[The problem] This exercise needs all of the entries set down again, exactly as they read.
-=-=-=-=-
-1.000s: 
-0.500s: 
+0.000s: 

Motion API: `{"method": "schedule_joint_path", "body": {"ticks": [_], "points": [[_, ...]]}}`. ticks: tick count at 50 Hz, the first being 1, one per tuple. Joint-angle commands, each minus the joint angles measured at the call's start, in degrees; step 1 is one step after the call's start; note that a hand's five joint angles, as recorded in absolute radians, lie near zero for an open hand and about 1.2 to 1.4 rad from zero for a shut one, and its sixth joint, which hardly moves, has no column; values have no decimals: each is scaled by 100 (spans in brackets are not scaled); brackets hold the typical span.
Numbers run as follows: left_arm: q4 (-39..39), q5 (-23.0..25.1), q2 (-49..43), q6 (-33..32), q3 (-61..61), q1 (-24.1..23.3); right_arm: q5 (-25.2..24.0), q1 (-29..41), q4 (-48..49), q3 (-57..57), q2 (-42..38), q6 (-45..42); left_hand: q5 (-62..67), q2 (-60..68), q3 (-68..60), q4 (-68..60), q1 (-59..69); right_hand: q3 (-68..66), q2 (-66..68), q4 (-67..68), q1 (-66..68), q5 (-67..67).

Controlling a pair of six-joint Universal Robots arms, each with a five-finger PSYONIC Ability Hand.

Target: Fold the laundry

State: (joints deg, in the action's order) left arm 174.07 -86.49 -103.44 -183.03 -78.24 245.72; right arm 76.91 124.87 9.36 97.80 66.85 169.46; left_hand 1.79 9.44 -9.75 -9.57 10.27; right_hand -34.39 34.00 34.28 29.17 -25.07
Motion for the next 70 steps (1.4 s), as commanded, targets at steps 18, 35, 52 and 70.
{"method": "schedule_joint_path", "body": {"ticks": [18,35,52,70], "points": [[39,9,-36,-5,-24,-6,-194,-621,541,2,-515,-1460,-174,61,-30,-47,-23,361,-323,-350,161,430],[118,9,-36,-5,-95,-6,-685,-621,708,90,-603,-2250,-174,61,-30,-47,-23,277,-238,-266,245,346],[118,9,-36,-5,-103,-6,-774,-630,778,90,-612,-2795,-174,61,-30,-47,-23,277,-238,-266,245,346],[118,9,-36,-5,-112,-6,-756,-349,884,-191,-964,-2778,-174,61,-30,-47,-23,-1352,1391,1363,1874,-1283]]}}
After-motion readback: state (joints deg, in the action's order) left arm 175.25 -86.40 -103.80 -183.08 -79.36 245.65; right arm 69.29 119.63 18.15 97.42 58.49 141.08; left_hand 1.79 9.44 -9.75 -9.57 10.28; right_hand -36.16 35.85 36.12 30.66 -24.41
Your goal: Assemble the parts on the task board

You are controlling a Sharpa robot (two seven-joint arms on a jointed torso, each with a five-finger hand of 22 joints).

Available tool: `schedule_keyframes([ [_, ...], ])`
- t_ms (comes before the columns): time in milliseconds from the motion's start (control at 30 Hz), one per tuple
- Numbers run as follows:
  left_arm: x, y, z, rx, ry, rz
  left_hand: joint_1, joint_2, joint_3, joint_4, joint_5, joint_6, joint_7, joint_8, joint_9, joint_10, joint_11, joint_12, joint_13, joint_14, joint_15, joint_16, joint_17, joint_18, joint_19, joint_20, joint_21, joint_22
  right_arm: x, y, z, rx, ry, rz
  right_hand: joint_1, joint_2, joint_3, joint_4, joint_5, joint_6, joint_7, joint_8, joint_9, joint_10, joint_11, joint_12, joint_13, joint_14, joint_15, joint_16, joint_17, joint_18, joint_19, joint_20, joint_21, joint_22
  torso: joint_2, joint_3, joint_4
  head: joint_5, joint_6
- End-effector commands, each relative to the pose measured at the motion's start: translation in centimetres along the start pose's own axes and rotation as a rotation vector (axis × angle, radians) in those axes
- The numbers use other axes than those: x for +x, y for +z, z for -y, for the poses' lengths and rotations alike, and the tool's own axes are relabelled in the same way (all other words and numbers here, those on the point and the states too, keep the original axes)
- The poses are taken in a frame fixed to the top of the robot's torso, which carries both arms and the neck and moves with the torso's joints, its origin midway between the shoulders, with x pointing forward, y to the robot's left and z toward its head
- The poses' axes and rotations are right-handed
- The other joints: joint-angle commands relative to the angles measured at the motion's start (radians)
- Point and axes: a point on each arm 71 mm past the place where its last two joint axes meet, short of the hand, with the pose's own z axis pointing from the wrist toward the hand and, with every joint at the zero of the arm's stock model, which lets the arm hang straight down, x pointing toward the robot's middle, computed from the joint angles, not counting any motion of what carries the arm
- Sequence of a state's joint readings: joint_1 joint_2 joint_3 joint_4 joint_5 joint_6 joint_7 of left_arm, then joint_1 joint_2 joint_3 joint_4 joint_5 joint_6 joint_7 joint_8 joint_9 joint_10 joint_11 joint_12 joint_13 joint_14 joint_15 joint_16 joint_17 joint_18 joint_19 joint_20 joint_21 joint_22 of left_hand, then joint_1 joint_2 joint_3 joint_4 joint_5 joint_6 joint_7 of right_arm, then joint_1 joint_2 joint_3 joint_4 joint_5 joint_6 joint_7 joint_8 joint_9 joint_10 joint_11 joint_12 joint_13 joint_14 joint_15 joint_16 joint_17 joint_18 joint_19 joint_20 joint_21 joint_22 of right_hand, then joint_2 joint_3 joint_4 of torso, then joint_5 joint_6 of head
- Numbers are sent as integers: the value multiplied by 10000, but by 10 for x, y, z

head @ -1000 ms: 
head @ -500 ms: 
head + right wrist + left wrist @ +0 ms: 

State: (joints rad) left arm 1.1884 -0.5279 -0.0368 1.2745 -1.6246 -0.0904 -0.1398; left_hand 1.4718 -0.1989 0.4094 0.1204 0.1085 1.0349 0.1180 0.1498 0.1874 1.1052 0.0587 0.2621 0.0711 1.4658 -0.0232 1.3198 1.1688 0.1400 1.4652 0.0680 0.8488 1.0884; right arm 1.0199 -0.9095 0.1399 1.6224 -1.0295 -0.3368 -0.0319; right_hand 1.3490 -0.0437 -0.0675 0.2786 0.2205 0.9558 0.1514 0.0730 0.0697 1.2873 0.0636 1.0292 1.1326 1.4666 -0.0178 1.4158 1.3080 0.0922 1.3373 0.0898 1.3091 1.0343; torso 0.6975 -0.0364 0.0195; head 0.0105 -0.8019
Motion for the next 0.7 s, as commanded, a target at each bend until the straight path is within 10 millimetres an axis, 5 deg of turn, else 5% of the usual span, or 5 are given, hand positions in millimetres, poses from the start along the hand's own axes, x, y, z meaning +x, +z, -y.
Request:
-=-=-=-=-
[Task result]
-1.000s: 
-0.500s: 
+0.000s: 

Motion API: `{"method": "schedule_joint_path", "body": {"ticks": [_], "points": [[_, ...]]}}`. ticks: tick count at 50 Hz, the first being 1, one per tuple. Joint-angle commands, each minus the joint angles measured at the call's start, in degrees; step 1 is one step after the call's start; note that a hand's five joint angles, as recorded in absolute radians, lie near zero for an open hand and about 1.2 to 1.4 rad from zero for a shut one, and its sixth joint, which hardly moves, has no column; values have no decimals: each is scaled by 100 (spans in brackets are not scaled); brackets hold the typical span.
Numbers run as follows: left_arm: q4 (-39..39), q5 (-23.0..25.1), q2 (-49..43), q6 (-33..32), q3 (-61..61), q1 (-24.1..23.3); right_arm: q5 (-25.2..24.0), q1 (-29..41), q4 (-48..49), q3 (-57..57), q2 (-42..38), q6 (-45..42); left_hand: q5 (-62..67), q2 (-60..68), q3 (-68..60), q4 (-68..60), q1 (-59..69); right_hand: q3 (-68..66), q2 (-66..68), q4 (-67..68), q1 (-66..68), q5 (-67..67).

Controlling a pair of six-joint Universal Robots arms, each with a five-finger PSYONIC Ability Hand.

Target: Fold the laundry

State: (joints deg, in the action's order) left arm 174.07 -86.49 -103.44 -183.03 -78.24 245.72; right arm 76.91 124.87 9.36 97.80 66.85 169.46; left_hand 1.79 9.44 -9.75 -9.57 10.27; right_hand -34.39 34.00 34.28 29.17 -25.07
Motion for the next 70 steps (1.4 s), as commanded, targets at steps 18, 35, 52 and 70.
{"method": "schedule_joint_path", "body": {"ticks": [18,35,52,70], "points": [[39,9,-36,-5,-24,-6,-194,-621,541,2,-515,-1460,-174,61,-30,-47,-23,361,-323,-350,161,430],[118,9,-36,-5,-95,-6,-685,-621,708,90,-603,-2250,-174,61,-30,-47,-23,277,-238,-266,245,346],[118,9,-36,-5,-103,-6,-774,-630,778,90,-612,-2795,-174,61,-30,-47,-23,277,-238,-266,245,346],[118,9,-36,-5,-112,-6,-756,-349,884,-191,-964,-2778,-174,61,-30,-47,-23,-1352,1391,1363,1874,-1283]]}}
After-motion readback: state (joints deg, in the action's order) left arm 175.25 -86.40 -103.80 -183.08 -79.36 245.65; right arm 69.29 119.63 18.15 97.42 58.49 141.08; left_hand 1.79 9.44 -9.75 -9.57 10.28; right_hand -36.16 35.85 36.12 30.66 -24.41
Your goal: Assemble the parts on the task board

You are controlling a Sharpa robot (two seven-joint arms on a jointed torso, each with a five-finger hand of 22 joints).

Available tool: `schedule_keyframes([ [_, ...], ])`
- t_ms (comes before the columns): time in milliseconds from the motion's start (control at 30 Hz), one per tuple
- Numbers run as follows:
  left_arm: x, y, z, rx, ry, rz
  left_hand: joint_1, joint_2, joint_3, joint_4, joint_5, joint_6, joint_7, joint_8, joint_9, joint_10, joint_11, joint_12, joint_13, joint_14, joint_15, joint_16, joint_17, joint_18, joint_19, joint_20, joint_21, joint_22
  right_arm: x, y, z, rx, ry, rz
  right_hand: joint_1, joint_2, joint_3, joint_4, joint_5, joint_6, joint_7, joint_8, joint_9, joint_10, joint_11, joint_12, joint_13, joint_14, joint_15, joint_16, joint_17, joint_18, joint_19, joint_20, joint_21, joint_22
  torso: joint_2, joint_3, joint_4
  head: joint_5, joint_6
- End-effector commands, each relative to the pose measured at the motion's start: translation in centimetres along the start pose's own axes and rotation as a rotation vector (axis × angle, radians) in those axes
- The numbers use other axes than those: x for +x, y for +z, z for -y, for the poses' lengths and rotations alike, and the tool's own axes are relabelled in the same way (all other words and numbers here, those on the point and the states too, keep the original axes)
- The poses are taken in a frame fixed to the top of the robot's torso, which carries both arms and the neck and moves with the torso's joints, its origin midway between the shoulders, with x pointing forward, y to the robot's left and z toward its head
- The poses' axes and rotations are right-handed
- The other joints: joint-angle commands relative to the angles measured at the motion's start (radians)
- Point and axes: a point on each arm 71 mm past the place where its last two joint axes meet, short of the hand, with the pose's own z axis pointing from the wrist toward the hand and, with every joint at the zero of the arm's stock model, which lets the arm hang straight down, x pointing toward the robot's middle, computed from the joint angles, not counting any motion of what carries the arm
- Sequence of a state's joint readings: joint_1 joint_2 joint_3 joint_4 joint_5 joint_6 joint_7 of left_arm, then joint_1 joint_2 joint_3 joint_4 joint_5 joint_6 joint_7 joint_8 joint_9 joint_10 joint_11 joint_12 joint_13 joint_14 joint_15 joint_16 joint_17 joint_18 joint_19 joint_20 joint_21 joint_22 of left_hand, then joint_1 joint_2 joint_3 joint_4 joint_5 joint_6 joint_7 of right_arm, then joint_1 joint_2 joint_3 joint_4 joint_5 joint_6 joint_7 joint_8 joint_9 joint_10 joint_11 joint_12 joint_13 joint_14 joint_15 joint_16 joint_17 joint_18 joint_19 joint_20 joint_21 joint_22 of right_hand, then joint_2 joint_3 joint_4 of torso, then joint_5 joint_6 of head
- Numbers are sent as integers: the value multiplied by 10000, but by 10 for x, y, z

head @ -1000 ms: 
head @ -500 ms: 
head + right wrist + left wrist @ +0 ms: 

State: (joints rad) left arm 1.1884 -0.5279 -0.0368 1.2745 -1.6246 -0.0904 -0.1398; left_hand 1.4718 -0.1989 0.4094 0.1204 0.1085 1.0349 0.1180 0.1498 0.1874 1.1052 0.0587 0.2621 0.0711 1.4658 -0.0232 1.3198 1.1688 0.1400 1.4652 0.0680 0.8488 1.0884; right arm 1.0199 -0.9095 0.1399 1.6224 -1.0295 -0.3368 -0.0319; right_hand 1.3490 -0.0437 -0.0675 0.2786 0.2205 0.9558 0.1514 0.0730 0.0697 1.2873 0.0636 1.0292 1.1326 1.4666 -0.0178 1.4158 1.3080 0.0922 1.3373 0.0898 1.3091 1.0343; torso 0.6975 -0.0364 0.0195; head 0.0105 -0.8019
Motion for the next 0.7 s, as commanded, a target at each bend until the straight path is within 10 millimetres an axis, 5 deg of turn, else 5% of the usual span, or 5 are given, hand positions in millimetres, poses from the start along the hand's own axes, x, y, z meaning +x, +z, -y.
Request:

The output for this exercise is finished.